- What you will do -
Start at the line below containing "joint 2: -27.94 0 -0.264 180" and stop at the line containing "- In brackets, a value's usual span". Repeat every line of that stretch exactly, and nothing outside it.

================

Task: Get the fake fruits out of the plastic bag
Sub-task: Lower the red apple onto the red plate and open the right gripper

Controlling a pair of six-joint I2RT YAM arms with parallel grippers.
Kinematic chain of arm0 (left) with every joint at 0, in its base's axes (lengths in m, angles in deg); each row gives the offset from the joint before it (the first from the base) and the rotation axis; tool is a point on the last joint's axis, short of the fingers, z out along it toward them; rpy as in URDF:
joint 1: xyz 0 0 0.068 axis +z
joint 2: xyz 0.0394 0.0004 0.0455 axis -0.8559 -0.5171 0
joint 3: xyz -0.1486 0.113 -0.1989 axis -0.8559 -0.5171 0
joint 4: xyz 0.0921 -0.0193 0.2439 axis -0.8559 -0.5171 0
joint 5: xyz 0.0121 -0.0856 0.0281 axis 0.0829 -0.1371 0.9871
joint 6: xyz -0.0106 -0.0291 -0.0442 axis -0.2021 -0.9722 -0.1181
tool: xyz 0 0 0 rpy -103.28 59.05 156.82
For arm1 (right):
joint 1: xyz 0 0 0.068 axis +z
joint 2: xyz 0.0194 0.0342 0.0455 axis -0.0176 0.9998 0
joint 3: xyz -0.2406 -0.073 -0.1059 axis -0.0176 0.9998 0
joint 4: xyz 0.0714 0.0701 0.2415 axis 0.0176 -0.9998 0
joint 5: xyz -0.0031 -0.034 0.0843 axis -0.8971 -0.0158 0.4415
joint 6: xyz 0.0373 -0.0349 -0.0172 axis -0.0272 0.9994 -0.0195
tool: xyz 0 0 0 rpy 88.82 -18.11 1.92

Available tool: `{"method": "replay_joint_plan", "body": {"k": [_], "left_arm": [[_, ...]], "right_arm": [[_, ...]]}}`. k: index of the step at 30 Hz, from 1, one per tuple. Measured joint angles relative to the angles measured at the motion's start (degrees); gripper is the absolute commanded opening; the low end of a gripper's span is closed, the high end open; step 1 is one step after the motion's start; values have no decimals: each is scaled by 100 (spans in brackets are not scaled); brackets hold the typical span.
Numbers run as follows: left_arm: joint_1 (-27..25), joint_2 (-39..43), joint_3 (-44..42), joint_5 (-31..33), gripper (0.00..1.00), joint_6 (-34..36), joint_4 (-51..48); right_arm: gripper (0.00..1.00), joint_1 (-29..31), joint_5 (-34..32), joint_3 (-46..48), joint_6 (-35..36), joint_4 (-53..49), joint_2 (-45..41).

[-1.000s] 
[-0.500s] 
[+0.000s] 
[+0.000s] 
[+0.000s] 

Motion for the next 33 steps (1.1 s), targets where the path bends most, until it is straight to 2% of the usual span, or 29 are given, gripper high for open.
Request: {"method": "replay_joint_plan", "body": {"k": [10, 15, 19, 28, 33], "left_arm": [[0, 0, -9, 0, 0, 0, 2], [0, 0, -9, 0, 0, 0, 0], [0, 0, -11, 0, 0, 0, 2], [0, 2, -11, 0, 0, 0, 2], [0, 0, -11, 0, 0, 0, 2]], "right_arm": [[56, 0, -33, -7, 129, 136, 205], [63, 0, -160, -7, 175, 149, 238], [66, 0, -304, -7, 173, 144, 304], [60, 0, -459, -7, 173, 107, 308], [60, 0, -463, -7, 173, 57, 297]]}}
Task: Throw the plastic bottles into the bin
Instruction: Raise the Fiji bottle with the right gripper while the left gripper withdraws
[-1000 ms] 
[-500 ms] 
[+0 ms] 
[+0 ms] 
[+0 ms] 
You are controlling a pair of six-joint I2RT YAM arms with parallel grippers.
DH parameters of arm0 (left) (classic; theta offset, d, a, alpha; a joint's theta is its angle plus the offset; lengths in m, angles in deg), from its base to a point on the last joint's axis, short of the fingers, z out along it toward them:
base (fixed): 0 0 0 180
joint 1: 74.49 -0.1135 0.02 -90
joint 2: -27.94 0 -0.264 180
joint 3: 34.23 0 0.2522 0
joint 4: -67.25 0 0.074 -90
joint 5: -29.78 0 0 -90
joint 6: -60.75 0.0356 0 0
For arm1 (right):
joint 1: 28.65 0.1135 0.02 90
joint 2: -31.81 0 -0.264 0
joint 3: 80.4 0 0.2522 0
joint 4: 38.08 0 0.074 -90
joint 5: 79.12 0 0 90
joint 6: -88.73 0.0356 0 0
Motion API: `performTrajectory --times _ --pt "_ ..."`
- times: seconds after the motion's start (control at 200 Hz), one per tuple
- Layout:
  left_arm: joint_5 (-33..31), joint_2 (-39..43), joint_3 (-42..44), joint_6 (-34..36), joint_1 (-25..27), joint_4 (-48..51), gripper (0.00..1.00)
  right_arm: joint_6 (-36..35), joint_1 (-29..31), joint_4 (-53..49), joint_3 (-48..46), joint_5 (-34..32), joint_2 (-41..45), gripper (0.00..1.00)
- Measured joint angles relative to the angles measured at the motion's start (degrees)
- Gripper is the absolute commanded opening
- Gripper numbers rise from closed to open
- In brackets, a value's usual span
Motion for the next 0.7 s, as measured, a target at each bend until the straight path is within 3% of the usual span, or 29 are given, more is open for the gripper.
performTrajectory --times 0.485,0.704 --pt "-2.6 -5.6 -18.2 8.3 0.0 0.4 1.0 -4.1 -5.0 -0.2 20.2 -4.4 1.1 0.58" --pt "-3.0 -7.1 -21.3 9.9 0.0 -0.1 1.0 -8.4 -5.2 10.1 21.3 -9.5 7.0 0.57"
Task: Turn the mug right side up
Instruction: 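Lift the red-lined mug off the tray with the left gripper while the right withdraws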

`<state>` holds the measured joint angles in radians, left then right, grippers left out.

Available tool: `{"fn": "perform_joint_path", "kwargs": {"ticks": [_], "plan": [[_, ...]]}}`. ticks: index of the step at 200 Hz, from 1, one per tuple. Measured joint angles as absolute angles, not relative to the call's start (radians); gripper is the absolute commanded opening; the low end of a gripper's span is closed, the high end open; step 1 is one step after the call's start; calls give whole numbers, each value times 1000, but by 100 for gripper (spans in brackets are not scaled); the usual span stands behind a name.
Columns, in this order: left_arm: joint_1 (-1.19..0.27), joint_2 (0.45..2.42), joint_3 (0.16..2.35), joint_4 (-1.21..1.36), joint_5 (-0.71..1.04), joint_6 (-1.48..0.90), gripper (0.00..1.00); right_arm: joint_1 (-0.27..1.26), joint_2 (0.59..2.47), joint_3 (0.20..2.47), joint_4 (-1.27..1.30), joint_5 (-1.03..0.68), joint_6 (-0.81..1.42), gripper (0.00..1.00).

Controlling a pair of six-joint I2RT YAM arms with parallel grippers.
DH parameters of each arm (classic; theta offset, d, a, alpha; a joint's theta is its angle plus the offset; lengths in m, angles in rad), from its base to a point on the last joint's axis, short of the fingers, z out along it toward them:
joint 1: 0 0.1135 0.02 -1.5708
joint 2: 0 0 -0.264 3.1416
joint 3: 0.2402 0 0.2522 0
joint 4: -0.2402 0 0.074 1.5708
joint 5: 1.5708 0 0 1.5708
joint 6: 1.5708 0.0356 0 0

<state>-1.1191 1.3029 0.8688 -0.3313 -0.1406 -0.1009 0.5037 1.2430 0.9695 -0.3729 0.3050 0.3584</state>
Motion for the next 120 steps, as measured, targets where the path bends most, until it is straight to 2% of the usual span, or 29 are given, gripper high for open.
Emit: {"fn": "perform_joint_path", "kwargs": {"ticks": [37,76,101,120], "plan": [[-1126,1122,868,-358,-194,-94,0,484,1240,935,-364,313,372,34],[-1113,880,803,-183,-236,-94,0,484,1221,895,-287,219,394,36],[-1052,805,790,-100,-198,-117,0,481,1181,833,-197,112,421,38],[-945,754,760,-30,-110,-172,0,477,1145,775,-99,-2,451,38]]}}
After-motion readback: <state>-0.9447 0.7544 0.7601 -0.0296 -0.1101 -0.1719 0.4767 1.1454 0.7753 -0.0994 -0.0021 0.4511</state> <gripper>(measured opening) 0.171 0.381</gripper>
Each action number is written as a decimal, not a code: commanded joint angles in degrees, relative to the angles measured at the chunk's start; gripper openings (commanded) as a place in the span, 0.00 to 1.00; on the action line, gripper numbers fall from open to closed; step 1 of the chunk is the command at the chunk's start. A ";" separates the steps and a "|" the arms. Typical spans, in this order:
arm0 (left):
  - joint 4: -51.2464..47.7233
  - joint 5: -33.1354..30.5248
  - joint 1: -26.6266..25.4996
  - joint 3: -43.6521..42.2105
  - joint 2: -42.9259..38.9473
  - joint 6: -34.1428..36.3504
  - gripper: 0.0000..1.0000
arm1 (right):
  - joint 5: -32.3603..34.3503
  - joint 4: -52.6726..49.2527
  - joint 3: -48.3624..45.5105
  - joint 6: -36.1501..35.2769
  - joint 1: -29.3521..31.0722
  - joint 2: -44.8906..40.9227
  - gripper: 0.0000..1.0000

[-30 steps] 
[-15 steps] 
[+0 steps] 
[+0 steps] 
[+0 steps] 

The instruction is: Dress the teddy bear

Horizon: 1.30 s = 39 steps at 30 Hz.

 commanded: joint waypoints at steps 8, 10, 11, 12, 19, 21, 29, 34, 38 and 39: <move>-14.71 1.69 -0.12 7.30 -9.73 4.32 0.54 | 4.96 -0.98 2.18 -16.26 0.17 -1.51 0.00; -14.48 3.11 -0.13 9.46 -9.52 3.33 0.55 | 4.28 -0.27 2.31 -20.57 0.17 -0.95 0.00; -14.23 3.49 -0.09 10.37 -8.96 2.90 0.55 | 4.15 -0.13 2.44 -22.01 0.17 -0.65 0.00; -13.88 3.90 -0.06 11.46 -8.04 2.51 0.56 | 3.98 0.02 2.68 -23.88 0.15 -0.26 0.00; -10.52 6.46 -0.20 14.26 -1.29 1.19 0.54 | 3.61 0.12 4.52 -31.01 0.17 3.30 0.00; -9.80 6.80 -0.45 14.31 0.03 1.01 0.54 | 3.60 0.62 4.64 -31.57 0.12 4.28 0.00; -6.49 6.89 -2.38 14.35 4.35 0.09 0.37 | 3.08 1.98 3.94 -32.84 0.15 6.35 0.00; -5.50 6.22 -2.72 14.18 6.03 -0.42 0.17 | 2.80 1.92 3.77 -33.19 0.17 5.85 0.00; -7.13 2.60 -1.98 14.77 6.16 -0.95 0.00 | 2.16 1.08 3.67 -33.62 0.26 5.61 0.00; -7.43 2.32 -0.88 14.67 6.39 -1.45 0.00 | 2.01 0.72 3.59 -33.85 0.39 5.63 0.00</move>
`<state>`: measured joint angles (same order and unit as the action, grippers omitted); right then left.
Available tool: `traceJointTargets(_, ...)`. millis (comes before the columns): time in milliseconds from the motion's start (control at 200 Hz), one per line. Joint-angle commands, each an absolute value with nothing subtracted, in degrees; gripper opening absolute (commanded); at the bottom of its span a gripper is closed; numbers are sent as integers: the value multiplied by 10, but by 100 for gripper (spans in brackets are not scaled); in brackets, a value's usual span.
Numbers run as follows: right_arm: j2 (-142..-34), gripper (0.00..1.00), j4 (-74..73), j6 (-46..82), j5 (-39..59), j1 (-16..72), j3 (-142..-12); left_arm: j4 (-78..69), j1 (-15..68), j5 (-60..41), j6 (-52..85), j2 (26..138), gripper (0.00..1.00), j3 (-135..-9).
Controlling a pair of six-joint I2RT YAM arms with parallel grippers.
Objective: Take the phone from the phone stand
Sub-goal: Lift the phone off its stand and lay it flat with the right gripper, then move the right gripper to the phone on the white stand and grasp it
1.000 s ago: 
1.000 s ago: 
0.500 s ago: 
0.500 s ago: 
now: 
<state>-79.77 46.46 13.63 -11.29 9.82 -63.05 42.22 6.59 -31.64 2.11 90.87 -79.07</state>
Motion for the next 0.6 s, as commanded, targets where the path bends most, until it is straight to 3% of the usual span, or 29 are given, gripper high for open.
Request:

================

- Answer for the task -
joint 2: -27.94 0 -0.264 180
joint 3: 34.23 0 0.2522 0
joint 4: -67.25 0 0.074 -90
joint 5: -29.78 0 0 -90
joint 6: -60.75 0.0356 0 0
For arm1 (right):
joint 1: 28.65 0.1135 0.02 90
joint 2: -31.81 0 -0.264 0
joint 3: 80.4 0 0.2522 0
joint 4: 38.08 0 0.074 -90
joint 5: 79.12 0 0 90
joint 6: -88.73 0.0356 0 0
Motion API: `performTrajectory --times _ --pt "_ ..."`
- times: seconds after the motion's start (control at 200 Hz), one per tuple
- Layout:
  left_arm: joint_5 (-33..31), joint_2 (-39..43), joint_3 (-42..44), joint_6 (-34..36), joint_1 (-25..27), joint_4 (-48..51), gripper (0.00..1.00)
  right_arm: joint_6 (-36..35), joint_1 (-29..31), joint_4 (-53..49), joint_3 (-48..46), joint_5 (-34..32), joint_2 (-41..45), gripper (0.00..1.00)
- Measured joint angles relative to the angles measured at the motion's start (degrees)
- Gripper is the absolute commanded opening
- Gripper numbers rise from closed to open
- In brackets, a value's usual span

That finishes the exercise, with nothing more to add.